Aim of the task
In the entries below, find each line with the word "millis" and return it.

Top of Record extracts

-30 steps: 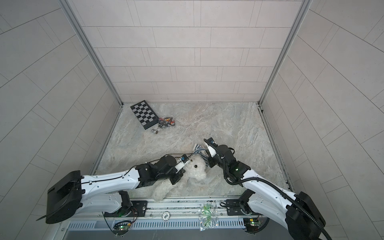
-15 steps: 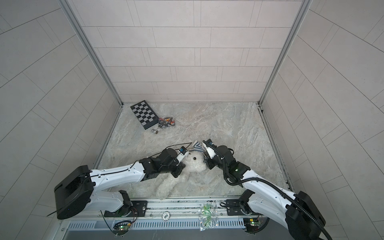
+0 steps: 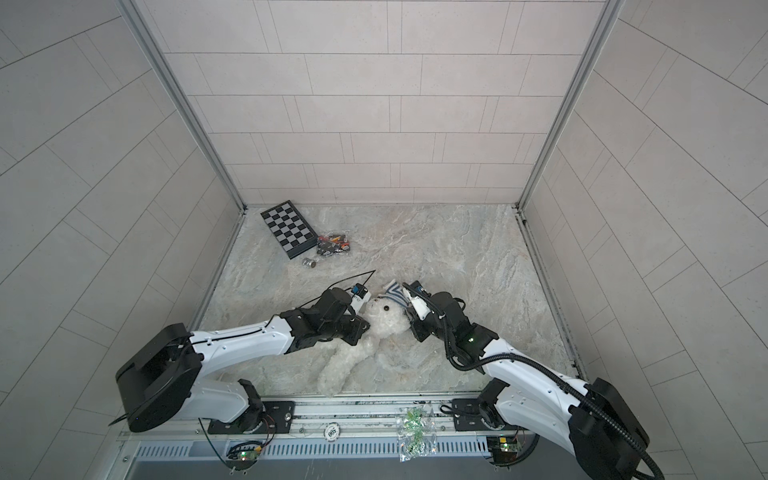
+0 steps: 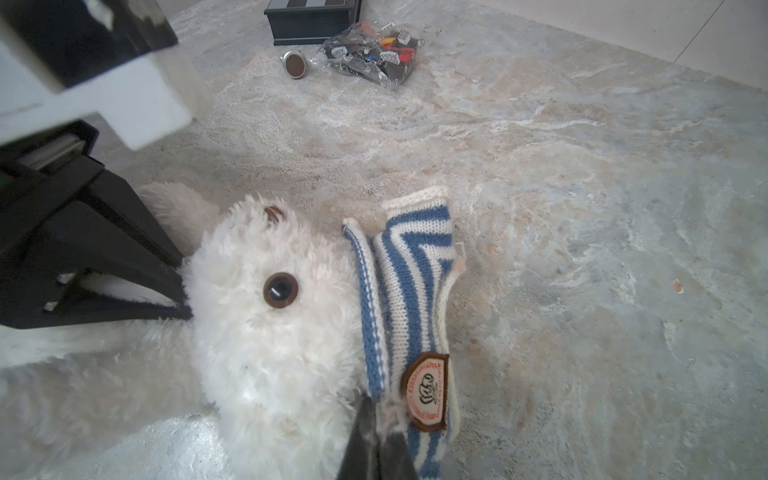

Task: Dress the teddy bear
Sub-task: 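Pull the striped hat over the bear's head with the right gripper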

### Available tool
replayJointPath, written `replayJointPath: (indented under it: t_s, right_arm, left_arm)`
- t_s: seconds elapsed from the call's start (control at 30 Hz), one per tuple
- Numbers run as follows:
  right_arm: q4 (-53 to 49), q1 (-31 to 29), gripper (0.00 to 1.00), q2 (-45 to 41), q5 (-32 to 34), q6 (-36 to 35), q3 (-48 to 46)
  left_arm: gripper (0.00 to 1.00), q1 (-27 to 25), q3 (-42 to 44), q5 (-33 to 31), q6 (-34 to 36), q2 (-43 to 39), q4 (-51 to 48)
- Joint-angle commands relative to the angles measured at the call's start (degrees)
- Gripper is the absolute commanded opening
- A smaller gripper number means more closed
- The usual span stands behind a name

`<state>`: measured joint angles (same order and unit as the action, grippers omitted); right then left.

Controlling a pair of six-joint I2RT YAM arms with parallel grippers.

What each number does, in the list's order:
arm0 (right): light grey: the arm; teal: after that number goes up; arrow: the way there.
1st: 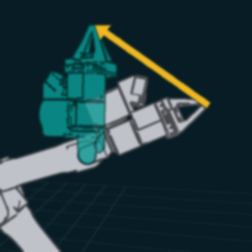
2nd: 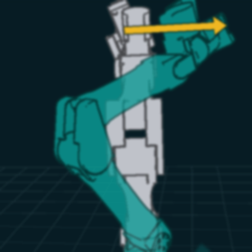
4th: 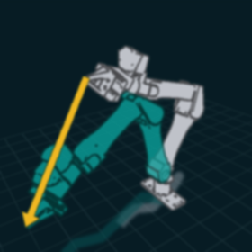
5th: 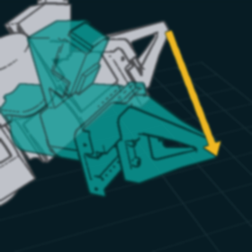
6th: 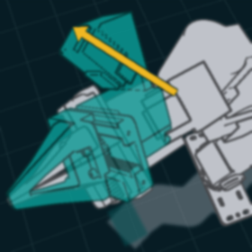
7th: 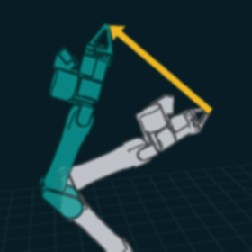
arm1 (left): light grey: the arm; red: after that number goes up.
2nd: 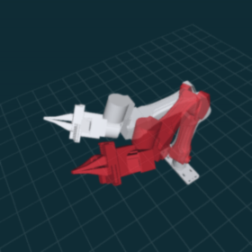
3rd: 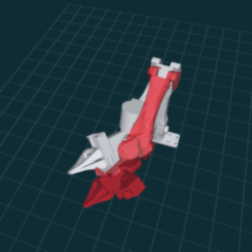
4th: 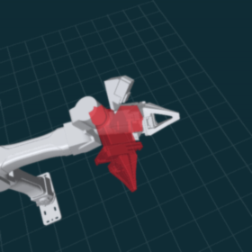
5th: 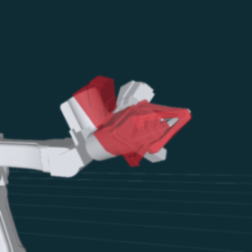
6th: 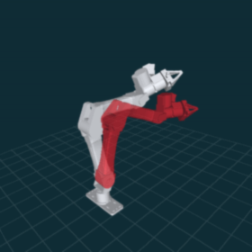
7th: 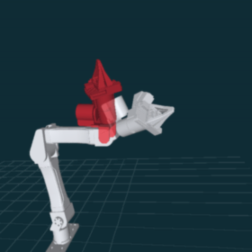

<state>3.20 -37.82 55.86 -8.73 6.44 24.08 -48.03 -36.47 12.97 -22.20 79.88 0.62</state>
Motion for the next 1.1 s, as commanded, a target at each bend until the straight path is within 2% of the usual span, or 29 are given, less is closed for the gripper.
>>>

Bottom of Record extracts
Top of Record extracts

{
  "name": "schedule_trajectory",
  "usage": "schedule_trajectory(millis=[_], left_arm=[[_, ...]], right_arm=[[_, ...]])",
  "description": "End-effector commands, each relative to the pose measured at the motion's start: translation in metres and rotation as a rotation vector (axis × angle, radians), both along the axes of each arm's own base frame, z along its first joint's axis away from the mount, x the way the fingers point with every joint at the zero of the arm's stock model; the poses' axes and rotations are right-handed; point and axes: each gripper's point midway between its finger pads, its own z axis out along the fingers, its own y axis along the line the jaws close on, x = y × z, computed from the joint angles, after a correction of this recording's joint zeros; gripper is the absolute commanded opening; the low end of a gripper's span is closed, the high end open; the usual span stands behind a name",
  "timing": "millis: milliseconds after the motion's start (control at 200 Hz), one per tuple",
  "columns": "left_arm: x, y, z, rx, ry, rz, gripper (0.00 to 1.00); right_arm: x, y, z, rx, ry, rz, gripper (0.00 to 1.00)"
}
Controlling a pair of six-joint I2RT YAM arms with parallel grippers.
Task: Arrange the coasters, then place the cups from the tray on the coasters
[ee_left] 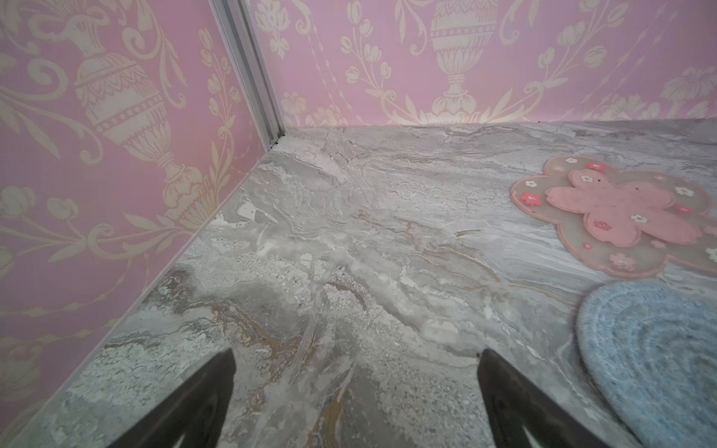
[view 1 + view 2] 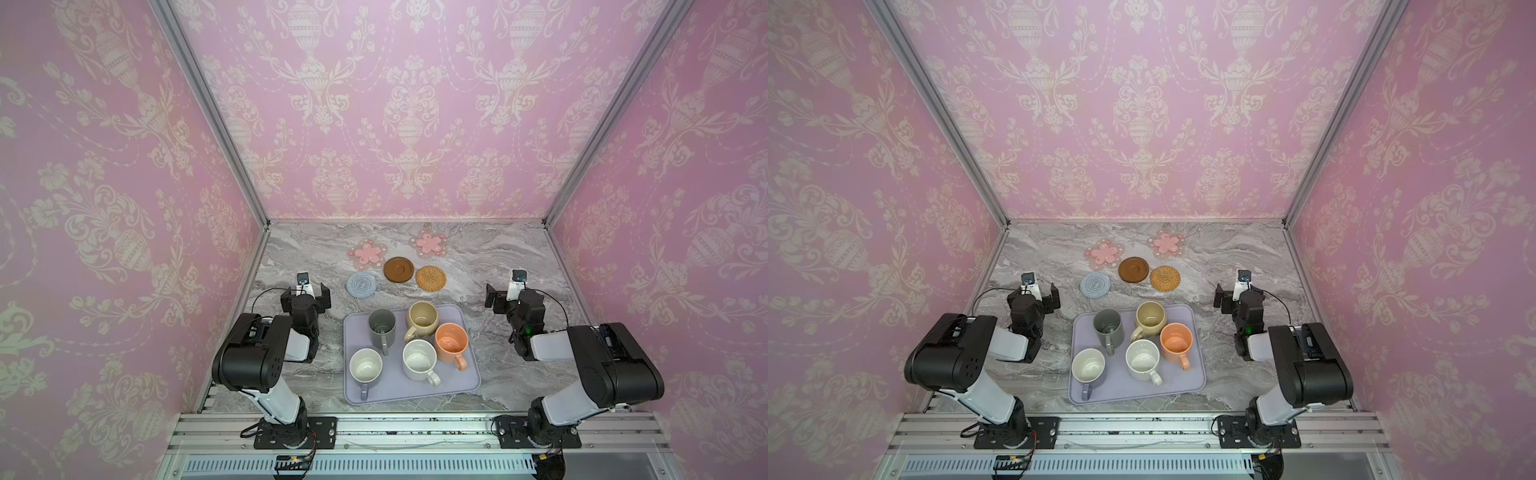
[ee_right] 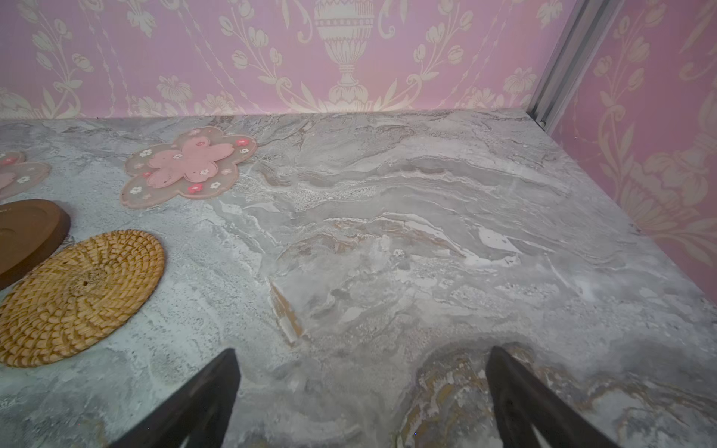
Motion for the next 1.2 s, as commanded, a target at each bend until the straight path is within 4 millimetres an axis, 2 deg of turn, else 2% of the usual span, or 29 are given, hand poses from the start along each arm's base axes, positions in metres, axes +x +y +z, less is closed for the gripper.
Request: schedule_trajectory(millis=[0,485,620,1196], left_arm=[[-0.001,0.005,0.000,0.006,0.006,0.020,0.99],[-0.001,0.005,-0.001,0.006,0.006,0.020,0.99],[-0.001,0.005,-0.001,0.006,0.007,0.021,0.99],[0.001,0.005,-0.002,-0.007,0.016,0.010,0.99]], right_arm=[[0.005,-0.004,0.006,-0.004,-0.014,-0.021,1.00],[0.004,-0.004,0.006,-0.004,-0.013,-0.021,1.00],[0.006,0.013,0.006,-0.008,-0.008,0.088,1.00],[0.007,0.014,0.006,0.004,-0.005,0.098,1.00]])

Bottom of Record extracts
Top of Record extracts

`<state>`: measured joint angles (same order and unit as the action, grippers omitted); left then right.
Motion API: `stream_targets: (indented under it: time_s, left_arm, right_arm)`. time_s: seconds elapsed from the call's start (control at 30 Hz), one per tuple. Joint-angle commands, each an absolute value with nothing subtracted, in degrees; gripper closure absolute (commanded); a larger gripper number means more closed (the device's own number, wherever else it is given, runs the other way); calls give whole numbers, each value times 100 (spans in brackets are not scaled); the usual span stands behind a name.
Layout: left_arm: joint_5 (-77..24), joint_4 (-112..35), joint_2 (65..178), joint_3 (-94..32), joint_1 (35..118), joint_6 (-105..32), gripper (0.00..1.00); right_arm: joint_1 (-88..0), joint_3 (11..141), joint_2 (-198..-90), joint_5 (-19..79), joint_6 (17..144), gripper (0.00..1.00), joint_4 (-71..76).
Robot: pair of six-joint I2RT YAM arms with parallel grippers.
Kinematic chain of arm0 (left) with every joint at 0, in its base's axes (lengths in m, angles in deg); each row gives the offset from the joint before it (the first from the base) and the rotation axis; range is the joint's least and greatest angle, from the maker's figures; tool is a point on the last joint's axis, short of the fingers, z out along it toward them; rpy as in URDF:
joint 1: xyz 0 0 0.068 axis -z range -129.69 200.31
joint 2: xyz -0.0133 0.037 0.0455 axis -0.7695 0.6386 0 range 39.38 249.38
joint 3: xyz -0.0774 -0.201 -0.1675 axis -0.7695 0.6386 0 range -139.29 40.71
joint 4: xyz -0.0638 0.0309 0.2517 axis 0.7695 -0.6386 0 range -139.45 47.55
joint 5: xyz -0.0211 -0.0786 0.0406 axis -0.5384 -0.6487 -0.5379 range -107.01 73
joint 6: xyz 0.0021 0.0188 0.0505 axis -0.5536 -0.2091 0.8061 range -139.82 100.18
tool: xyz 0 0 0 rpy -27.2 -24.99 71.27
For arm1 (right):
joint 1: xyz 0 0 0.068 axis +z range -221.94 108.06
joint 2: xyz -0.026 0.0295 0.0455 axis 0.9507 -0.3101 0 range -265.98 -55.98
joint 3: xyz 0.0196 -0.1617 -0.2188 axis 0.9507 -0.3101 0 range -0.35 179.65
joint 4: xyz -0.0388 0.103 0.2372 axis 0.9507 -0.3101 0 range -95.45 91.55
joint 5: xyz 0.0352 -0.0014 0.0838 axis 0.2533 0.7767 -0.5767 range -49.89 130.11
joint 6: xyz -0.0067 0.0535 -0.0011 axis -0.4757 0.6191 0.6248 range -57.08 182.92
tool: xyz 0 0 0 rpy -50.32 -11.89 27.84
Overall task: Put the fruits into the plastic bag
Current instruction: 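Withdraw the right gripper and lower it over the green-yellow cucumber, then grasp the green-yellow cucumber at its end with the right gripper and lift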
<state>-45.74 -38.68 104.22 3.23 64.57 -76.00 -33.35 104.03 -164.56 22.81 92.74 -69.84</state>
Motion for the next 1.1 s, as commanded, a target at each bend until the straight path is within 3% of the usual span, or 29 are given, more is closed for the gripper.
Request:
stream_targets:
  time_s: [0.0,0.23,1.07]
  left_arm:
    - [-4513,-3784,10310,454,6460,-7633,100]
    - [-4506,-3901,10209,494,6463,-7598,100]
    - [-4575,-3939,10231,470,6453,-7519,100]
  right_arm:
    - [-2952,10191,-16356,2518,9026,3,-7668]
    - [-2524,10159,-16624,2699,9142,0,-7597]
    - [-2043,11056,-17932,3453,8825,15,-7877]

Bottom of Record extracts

Answer box
  "usage": "schedule_trajectory(millis=[_], left_arm=[[_, ...]], right_arm=[[_, ...]])",
  "timing": "millis: milliseconds after the motion's start (control at 200 Hz), one per tuple",
Request: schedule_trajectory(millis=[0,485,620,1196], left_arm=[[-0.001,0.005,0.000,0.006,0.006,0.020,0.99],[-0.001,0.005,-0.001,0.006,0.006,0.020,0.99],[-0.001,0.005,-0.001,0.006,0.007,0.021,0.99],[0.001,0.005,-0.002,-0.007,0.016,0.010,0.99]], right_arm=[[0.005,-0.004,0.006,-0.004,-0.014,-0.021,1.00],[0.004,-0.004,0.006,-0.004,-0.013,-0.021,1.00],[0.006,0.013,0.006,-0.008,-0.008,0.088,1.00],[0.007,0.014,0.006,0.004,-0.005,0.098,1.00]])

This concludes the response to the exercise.